** Source data follows **
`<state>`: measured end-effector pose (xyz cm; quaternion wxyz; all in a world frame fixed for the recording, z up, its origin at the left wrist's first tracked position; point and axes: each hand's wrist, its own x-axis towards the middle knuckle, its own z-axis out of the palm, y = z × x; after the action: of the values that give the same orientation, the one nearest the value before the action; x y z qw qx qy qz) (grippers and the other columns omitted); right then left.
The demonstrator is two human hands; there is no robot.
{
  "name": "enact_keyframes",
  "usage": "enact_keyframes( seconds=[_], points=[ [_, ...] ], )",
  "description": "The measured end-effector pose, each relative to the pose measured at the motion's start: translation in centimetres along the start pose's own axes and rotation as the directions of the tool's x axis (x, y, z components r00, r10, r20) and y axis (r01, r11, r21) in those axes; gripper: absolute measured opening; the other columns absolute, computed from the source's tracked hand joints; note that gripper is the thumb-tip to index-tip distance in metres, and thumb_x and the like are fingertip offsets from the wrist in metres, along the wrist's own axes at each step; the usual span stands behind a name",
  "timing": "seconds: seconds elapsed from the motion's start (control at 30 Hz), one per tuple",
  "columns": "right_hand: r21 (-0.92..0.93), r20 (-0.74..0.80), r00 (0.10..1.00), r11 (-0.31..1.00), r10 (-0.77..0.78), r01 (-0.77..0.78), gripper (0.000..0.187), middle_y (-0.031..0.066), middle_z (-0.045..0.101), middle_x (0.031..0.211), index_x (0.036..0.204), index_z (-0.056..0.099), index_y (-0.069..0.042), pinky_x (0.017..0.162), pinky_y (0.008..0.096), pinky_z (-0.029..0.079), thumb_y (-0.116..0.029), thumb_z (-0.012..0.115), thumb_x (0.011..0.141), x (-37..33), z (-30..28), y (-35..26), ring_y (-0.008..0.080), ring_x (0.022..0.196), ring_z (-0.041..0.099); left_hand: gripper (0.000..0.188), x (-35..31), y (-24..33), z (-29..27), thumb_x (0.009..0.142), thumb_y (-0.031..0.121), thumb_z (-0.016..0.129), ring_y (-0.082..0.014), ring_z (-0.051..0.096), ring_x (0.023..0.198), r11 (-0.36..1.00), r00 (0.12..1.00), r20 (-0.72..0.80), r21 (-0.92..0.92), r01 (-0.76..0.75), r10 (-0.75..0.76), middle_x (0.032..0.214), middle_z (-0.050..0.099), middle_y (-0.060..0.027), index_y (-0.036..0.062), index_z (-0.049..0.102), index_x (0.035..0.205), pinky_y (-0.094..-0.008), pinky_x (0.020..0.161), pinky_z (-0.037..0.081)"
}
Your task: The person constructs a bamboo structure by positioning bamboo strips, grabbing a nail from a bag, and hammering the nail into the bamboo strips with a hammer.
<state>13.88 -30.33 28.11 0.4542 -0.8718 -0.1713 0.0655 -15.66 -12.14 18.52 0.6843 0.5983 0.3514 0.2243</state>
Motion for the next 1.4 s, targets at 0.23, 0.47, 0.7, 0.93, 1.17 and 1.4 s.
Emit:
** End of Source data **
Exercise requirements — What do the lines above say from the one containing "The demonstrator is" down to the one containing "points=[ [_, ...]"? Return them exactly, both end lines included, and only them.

Completed exercise —
The demonstrator is two human hands; there is no robot.
{
  "name": "enact_keyframes",
  "usage": "enact_keyframes( seconds=[_], points=[ [_, ...] ], )",

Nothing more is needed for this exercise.